Dans un contexte où les coûts d’assurance explosent, le département de l’Essonne adopte une stratégie audacieuse avec l’auto-assurance. Cette initiative pourrait transformer la gestion des risques pour les collectivités locales.
Les enjeux de l’auto-assurance dans l’Essonne
Face à des hausses de 40 % des primes d’assurance en 2024, l’Essonne s’est tournée vers l’auto-assurance. Cela consiste à évaluer les risques et à se préparer financièrement à d’éventuels sinistres plutôt que de dépendre d’assureurs, ce qui peut s’avérer particulièrement coûteux.
Une décision motivée par des chiffres
Comme l’a souligné Dominique Bougraud, vice-présidente du conseil départemental, l’option d’auto-assurance a permis d’économiser 830 000 euros. Cette économie provient de la résiliation de contrats onéreux couverts par des franchises élevées, ce qui rendait le rapport sinistralité/prime défavorable.

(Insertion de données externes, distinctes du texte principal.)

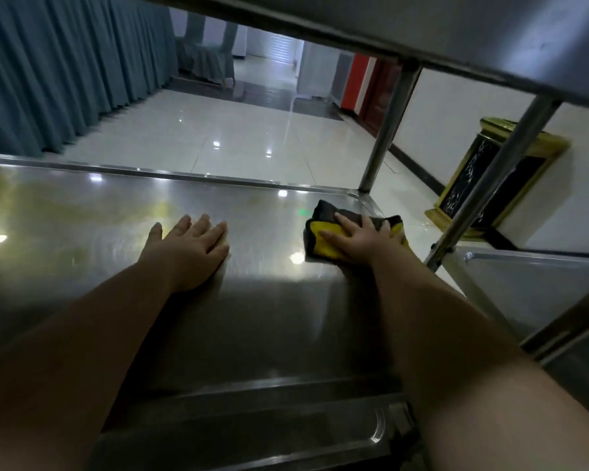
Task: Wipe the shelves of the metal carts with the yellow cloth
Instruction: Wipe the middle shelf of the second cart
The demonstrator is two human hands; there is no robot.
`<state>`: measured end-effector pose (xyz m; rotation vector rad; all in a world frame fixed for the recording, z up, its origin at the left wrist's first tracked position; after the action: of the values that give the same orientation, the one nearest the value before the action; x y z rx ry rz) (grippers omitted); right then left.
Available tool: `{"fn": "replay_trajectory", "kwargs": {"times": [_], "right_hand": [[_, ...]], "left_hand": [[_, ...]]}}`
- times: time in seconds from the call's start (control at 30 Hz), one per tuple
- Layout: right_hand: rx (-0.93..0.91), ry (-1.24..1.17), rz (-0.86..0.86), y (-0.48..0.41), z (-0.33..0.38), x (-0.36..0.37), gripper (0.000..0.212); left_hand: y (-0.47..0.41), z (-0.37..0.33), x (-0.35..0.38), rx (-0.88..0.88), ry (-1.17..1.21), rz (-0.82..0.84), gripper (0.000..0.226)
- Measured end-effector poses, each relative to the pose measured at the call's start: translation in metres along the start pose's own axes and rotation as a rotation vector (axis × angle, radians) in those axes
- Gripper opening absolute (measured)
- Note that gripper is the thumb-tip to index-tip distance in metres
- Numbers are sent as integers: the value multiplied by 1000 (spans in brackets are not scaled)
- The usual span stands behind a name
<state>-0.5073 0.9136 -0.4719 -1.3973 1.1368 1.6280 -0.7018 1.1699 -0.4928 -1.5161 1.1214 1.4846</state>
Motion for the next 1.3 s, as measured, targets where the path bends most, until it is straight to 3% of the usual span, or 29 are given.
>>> {"fn": "replay_trajectory", "kwargs": {"times": [0.13, 0.4, 0.53, 0.63, 0.73, 0.87, 0.93, 1.03, 1.17, 1.23, 1.3], "right_hand": [[12, 51, 1, -10, 3, 2, 80], [-120, 70, 5, 129, -37, 37, 76], [-96, 24, 7, 125, -36, 31, 75], [-47, 0, -19, 122, -29, 31, 82], [-36, -66, 14, 139, 20, 34, 73], [-343, -6, -16, 190, 136, 49, 72], [-397, -16, -10, 199, 142, 51, 72], [-290, -51, 57, 179, 61, 41, 76], [78, 19, 71, 164, -54, 34, 94], [118, -4, 31, 157, -42, 35, 87], [23, -37, 3, 151, 15, 37, 77]], "left_hand": [[-1, -4, 2, -17, 36, -18, 58], [1, -5, -2, 6, 77, 50, 60], [13, 15, -9, 109, 4, 180, 62], [43, 35, -4, 98, -69, 110, 62], [54, 37, -3, 94, -52, 38, 61], [54, 44, -4, 67, -10, -7, 53], [57, 48, -4, 69, 11, -28, 51], [58, 49, -4, 79, -12, -40, 52], [56, 41, 0, 89, -1, -41, 53], [54, 36, 2, 88, 0, -46, 53], [52, 35, 3, 88, 4, -44, 53]]}}
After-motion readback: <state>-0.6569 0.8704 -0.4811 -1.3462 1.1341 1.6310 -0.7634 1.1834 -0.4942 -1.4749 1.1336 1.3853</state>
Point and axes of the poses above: each hand's wrist, its own y-axis away from the middle knuckle, its own x-axis out of the palm, z = x × y, the point moved 4 cm from there along -y, towards the middle knuckle, and after that the axes turned 2 degrees about y, right-handed, at the moved point
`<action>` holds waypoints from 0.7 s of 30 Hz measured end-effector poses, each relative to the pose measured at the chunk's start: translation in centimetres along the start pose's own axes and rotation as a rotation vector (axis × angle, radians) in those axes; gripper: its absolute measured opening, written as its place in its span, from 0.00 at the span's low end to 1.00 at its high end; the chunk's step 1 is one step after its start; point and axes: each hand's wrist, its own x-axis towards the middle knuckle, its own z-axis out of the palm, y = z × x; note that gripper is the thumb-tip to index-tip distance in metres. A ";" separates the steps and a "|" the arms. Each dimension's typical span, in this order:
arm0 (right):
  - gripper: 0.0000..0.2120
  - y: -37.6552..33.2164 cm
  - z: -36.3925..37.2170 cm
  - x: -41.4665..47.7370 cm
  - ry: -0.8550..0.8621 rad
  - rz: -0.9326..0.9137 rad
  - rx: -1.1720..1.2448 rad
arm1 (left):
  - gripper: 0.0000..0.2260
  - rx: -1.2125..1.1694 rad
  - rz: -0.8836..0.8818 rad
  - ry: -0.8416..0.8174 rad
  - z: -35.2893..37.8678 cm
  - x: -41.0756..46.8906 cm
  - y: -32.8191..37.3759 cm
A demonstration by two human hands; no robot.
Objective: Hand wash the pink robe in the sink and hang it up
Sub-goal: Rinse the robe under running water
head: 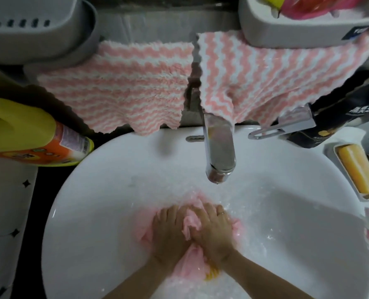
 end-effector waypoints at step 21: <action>0.15 0.3 -5.6 0.9 0.351 -0.103 0.482 | 0.24 -0.454 0.172 -0.110 -9.3 5.0 0.6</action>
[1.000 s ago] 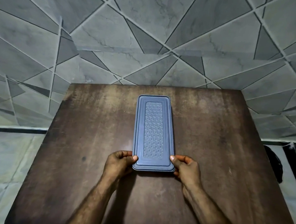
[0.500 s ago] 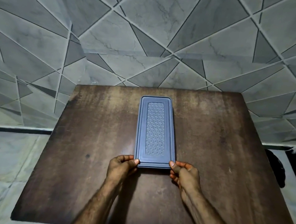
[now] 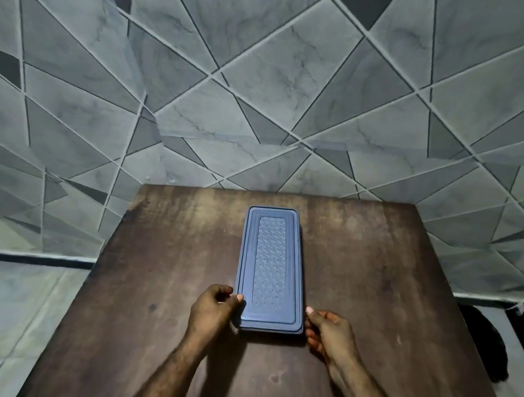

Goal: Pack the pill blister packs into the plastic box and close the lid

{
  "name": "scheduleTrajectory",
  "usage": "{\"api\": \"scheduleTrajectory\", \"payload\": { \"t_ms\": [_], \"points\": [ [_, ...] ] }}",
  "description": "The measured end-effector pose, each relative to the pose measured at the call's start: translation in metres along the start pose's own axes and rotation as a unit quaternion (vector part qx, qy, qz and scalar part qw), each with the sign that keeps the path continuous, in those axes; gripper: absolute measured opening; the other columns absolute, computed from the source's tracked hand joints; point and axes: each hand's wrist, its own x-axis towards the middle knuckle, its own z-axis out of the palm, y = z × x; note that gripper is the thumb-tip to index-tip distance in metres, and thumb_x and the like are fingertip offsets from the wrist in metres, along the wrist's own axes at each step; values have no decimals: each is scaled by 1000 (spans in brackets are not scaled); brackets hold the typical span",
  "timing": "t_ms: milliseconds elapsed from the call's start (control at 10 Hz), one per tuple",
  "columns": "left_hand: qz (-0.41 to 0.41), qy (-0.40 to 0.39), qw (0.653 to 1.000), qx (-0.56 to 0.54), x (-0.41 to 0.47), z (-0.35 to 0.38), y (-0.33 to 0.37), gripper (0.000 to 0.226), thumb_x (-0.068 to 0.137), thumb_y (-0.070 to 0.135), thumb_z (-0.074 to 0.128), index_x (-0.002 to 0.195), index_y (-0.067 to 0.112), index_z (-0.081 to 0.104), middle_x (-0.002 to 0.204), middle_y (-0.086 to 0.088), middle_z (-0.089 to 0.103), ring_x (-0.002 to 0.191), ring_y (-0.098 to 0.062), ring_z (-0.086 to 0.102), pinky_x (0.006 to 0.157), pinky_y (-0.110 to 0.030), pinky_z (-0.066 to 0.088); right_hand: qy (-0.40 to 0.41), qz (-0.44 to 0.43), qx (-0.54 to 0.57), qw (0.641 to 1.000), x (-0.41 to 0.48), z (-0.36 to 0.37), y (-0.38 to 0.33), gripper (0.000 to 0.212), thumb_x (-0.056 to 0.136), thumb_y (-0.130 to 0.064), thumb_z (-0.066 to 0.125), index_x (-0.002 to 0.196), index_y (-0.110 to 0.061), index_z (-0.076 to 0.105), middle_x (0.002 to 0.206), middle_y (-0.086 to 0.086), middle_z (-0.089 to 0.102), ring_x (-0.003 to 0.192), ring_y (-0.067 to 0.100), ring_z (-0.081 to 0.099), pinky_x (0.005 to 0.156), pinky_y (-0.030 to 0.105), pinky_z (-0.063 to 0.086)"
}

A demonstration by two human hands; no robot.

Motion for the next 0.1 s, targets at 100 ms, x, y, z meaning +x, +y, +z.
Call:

Il s’agit également d’un pas vers une protection interna avec davantage de moyens à disposition pour gérer les situations imprévues.
Pour mieux comprendre ces choix, prenons l’exemple d’une collectivité habituée à payer des primes exorbitantes pour des couvertures incomplètes. La décision d’opté pour l’auto-assurance a permis non seulement d’économiser, mais également de renforcer la capacité d’action lors d’événements imprévus.
À l’approche de 2026, cette stratégie apparaît comme une manière de soutenir les finances publiques face à des défis économiques croissants.
Comment fonctionne l’auto-assurance ?
Pour mettre en place une approche innovante, le département de l’Essonne a constitué une provision, représentant 80 % des économies réalisées, pour couvrir des dépenses en cas de sinistre. Ce modèle flexible et réactif s’avère essentiel pour les collectivités locales.
Les avantages de ce système
L’auto-assurance permet de réduire la dépendance aux assureurs privés. Cela génère non seulement des économies, mais cela renforce également la prise de décision dans le cadre de financement des projets. Voici quelques avantages :
- Économies significatives sur les primes
- Retex amélioré sur la gestion des sinistres
- Autonomie dans la prise de décisions financières
Par exemple, une commune ayant connu des inondations a ainsi facilement mobilisé ce fond pour des travaux de réparation. Une autre anecdote illustre cela : un père de famille, stressé par les coûts d’assurances, a pu remercier la collectivité pour sa réponse rapide grâce à cette méthode.
Maintenant, comment cette méthode va-t-elle évoluer ? Allons voir l’étape suivante.
Vers la création d’un acteur public de l’assurance
Le président François Durovray a évoqué le besoin de créer un acteur public de l’assurance. Ce modèle pourrait s’inspirer de l’Agence France Locale, mise en place après la crise des emprunts toxiques. L’objectif serait d’étendre cette démarche aux autres collectivités pour partager les meilleures pratiques.
Des enjeux pour l’avenir
Avec des difficultés croissantes en matière d’assurance pour les collectivités, une telle initiative pourrait peser lourd dans la balance. Une cellule d’accompagnement, CollectivAssur, a d’ailleurs été lancée pour aider à identifier des solutions adaptées pour chaque collectivité.
Les réflexions et débats récents mettent en lumière le besoin de repenser totalement la question de l’assurance au niveau départemental et au-delà.
| Critères | Avant l’auto-assurance | Après l’auto-assurance |
|---|---|---|
| Coût moyen des primes | Augmentation de 40 % | Économie de 830 000 € |
| Rapport sinistralité/prime | Défavorable | Amélioré |
| Autonomie décisionnelle | Dépendance élevée | Autonomie accrue |
Ces éléments soulignent l’impact positif de ce modèle sur la gestion des coûts. Mais au-delà des chiffres, comment cette dynamique influencera-t-elle la protection des biens et des citoyens dans le futur ?
L’auto-assurance dans l’Essonne représente une nouvelle vision. Si la tendance se généralise, quel pourrait être l’impact à long terme sur la gestion des risques au niveau national ? Ces questions ne sont pas à prendre à la légère.